> **Exercise brief**
Exactly the lines starting at the line containing "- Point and" and ending at the line containing "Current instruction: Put" are to be written out from the listing below, both included.
★ ★ ★ ★ ★
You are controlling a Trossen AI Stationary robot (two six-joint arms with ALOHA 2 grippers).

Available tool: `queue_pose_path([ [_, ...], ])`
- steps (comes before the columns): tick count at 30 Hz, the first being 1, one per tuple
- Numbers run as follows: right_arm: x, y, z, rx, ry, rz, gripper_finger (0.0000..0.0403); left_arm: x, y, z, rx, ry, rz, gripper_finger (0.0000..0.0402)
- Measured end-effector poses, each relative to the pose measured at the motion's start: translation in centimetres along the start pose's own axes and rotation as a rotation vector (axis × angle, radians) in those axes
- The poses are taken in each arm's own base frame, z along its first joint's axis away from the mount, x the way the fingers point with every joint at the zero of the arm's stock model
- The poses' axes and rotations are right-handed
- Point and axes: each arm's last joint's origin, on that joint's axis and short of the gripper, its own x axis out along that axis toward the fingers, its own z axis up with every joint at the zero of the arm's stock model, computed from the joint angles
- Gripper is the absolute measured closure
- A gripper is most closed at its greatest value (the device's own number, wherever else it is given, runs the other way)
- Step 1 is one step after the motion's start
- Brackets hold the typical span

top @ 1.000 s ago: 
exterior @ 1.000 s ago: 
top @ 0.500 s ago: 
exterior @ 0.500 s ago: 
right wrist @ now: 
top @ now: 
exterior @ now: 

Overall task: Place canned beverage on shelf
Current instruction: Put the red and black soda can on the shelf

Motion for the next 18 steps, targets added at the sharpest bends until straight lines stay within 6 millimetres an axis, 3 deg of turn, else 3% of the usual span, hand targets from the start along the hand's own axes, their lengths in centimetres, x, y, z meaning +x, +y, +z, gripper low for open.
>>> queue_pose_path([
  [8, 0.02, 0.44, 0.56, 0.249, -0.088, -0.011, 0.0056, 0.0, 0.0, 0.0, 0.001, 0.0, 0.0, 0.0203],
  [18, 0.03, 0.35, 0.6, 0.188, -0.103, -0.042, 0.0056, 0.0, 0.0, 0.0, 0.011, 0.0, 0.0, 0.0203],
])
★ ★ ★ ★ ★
> **Worked solution**
- Point and axes: each arm's last joint's origin, on that joint's axis and short of the gripper, its own x axis out along that axis toward the fingers, its own z axis up with every joint at the zero of the arm's stock model, computed from the joint angles
- Gripper is the absolute measured closure
- A gripper is most closed at its greatest value (the device's own number, wherever else it is given, runs the other way)
- Step 1 is one step after the motion's start
- Brackets hold the typical span

top @ 1.000 s ago: 
exterior @ 1.000 s ago: 
top @ 0.500 s ago: 
exterior @ 0.500 s ago: 
right wrist @ now: 
top @ now: 
exterior @ now: 

Overall task: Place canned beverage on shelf
Current instruction: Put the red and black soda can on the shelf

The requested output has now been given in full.